When a record contains an image, skip the image and retype the rest of that record exactly.

________________________________________

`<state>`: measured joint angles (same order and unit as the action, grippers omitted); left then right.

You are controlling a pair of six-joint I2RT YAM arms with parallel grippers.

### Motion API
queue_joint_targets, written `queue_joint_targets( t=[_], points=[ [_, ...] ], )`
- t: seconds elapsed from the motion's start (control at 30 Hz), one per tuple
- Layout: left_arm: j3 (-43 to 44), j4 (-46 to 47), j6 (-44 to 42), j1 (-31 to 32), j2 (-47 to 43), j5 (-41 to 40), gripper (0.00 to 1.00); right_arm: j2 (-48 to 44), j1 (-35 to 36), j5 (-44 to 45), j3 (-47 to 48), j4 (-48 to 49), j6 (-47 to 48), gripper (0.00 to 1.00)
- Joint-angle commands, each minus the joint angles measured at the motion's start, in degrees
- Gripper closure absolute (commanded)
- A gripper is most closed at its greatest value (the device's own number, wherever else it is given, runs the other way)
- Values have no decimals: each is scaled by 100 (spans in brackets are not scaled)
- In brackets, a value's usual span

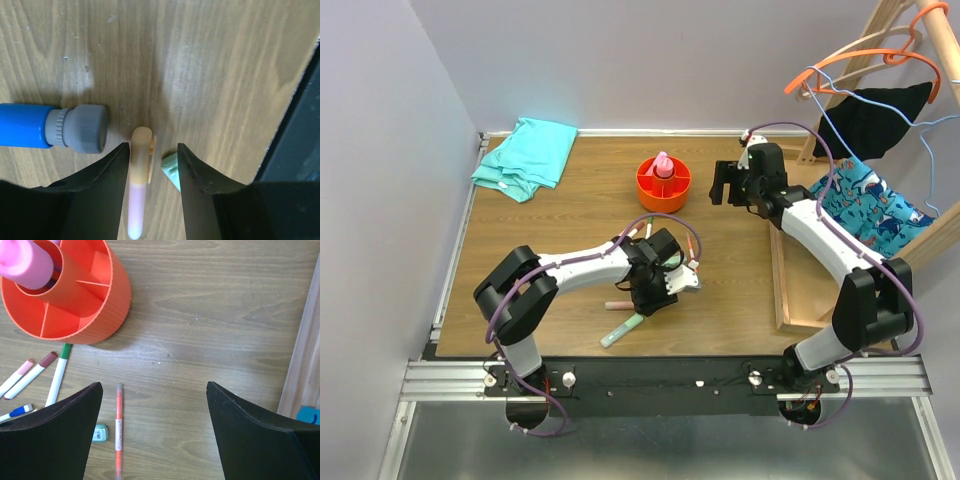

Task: Sort the stationery into containers
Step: Pick up the stationery from the center of the board.

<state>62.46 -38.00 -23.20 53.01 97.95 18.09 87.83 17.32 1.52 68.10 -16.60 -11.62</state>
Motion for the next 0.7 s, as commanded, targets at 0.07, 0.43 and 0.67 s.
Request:
queue_joint_targets(
  t=[0.07,0.43,0.67],
  points=[
    [-5,266,-105,51,128,-367,50,-301,26,-363,-147,-54,-236,8],
    [-594,609,-290,51,31,-684,55,-425,26,-442,-367,-27,-280,8],
    [-700,776,-308,51,40,-886,58,-372,26,-521,-376,8,-315,9]
  ],
)
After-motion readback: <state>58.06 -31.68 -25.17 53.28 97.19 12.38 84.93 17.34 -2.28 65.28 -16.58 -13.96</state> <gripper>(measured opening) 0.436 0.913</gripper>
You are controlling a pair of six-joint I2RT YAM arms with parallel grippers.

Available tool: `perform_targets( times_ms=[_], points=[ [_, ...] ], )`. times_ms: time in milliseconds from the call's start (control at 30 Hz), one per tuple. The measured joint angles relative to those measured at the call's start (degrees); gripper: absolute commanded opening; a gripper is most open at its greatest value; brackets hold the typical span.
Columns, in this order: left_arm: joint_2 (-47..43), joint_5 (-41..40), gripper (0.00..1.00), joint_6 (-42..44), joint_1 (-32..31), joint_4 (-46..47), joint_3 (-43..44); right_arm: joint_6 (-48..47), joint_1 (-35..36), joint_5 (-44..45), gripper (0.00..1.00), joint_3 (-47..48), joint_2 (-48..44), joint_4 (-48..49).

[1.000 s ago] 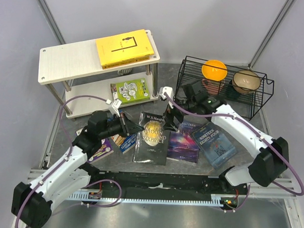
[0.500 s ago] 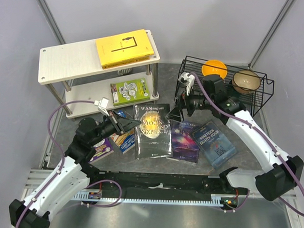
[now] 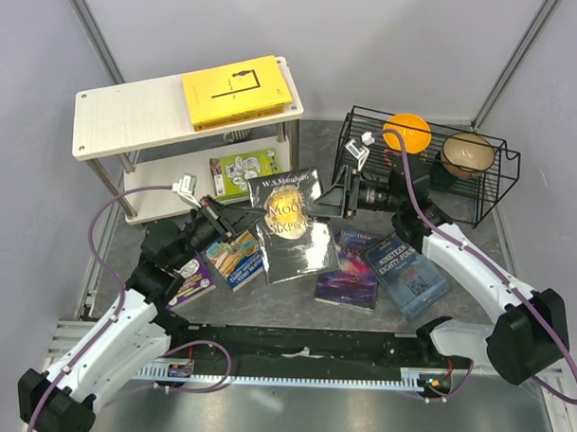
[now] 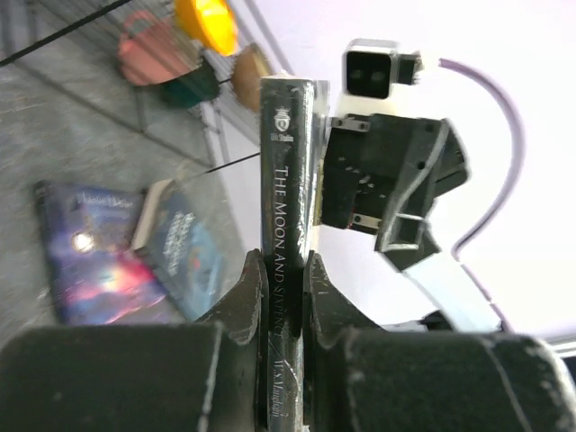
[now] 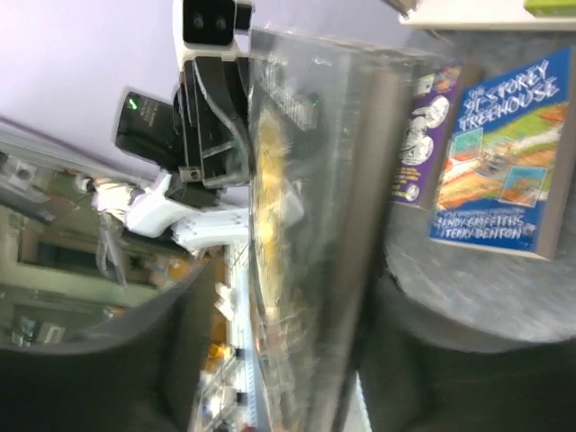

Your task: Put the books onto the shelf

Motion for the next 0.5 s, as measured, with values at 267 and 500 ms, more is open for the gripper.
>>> perform_targets(
  times_ms=[267,500],
  points=[
    [1.70,2.36,0.57,1.60,0.20,1.42,5.51,11.06,-1.42,-2.10,0.00,-0.57,-0.22,11.32],
    [1.95,6.71,0.74,31.98,0.02,-24.44,23.65,1.60,-3.67,-7.65,0.00,4.98,-0.87,1.40]
  ],
)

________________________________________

ANSWER BELOW —
`<state>`: measured joint angles (same order and unit as the action, grippers omitted); left then right.

You are controlling a pair of six-joint I2RT YAM arms with parallel grippers.

### Motion API
queue_joint_targets, written `queue_joint_targets( t=[_], points=[ [_, ...] ], )`
- t: seconds elapsed from the motion's start (control at 30 Hz), one per tuple
- Layout: left_arm: j3 (-43 to 44), j4 (-46 to 47), j6 (-44 to 42), j1 (-31 to 32), j2 (-47 to 43), j5 (-41 to 40), gripper (0.00 to 1.00); right_arm: j2 (-48 to 44), j1 (-35 to 36), j5 (-44 to 45), j3 (-47 to 48), j4 (-48 to 49), j6 (-47 to 48), gripper (0.00 to 1.00)
- Joint-angle commands, each minus the joint angles measured at the motion's start, in degrees
- Gripper closure absolute (commanded)
- A gripper is most closed at its greatest value (the device's own number, wherever else it is given, runs the other way)
- Values have no decimals: each is scaled by 100 (spans in brackets are not scaled)
- In brackets, a value's usual span


Task: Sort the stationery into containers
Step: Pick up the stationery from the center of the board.

<state>62.46 -38.00 -23.20 53.01 97.95 18.09 87.83 17.32 1.52 68.10 -16.60 -11.62</state>
Motion for the next 0.7 s, as commanded, targets at 0.07, 0.43 and 0.67 s.
Request:
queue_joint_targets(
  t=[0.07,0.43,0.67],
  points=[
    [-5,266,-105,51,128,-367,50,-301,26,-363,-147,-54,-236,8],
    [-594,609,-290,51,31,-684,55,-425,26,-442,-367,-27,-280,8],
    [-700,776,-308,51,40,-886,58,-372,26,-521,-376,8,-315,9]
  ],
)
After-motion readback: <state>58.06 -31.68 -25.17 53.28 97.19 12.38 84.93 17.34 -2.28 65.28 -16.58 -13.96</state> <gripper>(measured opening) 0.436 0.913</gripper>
You are controlling a pair of six-joint I2RT YAM arms with parallel grippers.

Available tool: `perform_targets( times_ms=[_], points=[ [_, ...] ], )`. times_ms: time in milliseconds from the call's start (control at 30 Hz), one per tuple. The measured joint angles relative to those measured at the call's start (degrees); gripper: absolute commanded opening; a gripper is most open at its greatest value; brackets hold the typical span.
Columns, in this order: left_arm: joint_2 (-47..43), joint_5 (-41..40), gripper (0.00..1.00), joint_6 (-42..44), joint_1 (-32..31), joint_4 (-46..47), joint_3 (-43..44); right_arm: joint_6 (-48..47), joint_1 (-35..36), joint_5 (-44..45), gripper (0.00..1.00), joint_3 (-47..48), joint_2 (-48..44), joint_4 (-48..49).

[1.000 s ago] 
[0.500 s ago] 
[now] 
[now] 
[now] 

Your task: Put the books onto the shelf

Motion for the next 0.5 s, as measured, with values at 267 and 500 ms, more is open for the gripper.
>>> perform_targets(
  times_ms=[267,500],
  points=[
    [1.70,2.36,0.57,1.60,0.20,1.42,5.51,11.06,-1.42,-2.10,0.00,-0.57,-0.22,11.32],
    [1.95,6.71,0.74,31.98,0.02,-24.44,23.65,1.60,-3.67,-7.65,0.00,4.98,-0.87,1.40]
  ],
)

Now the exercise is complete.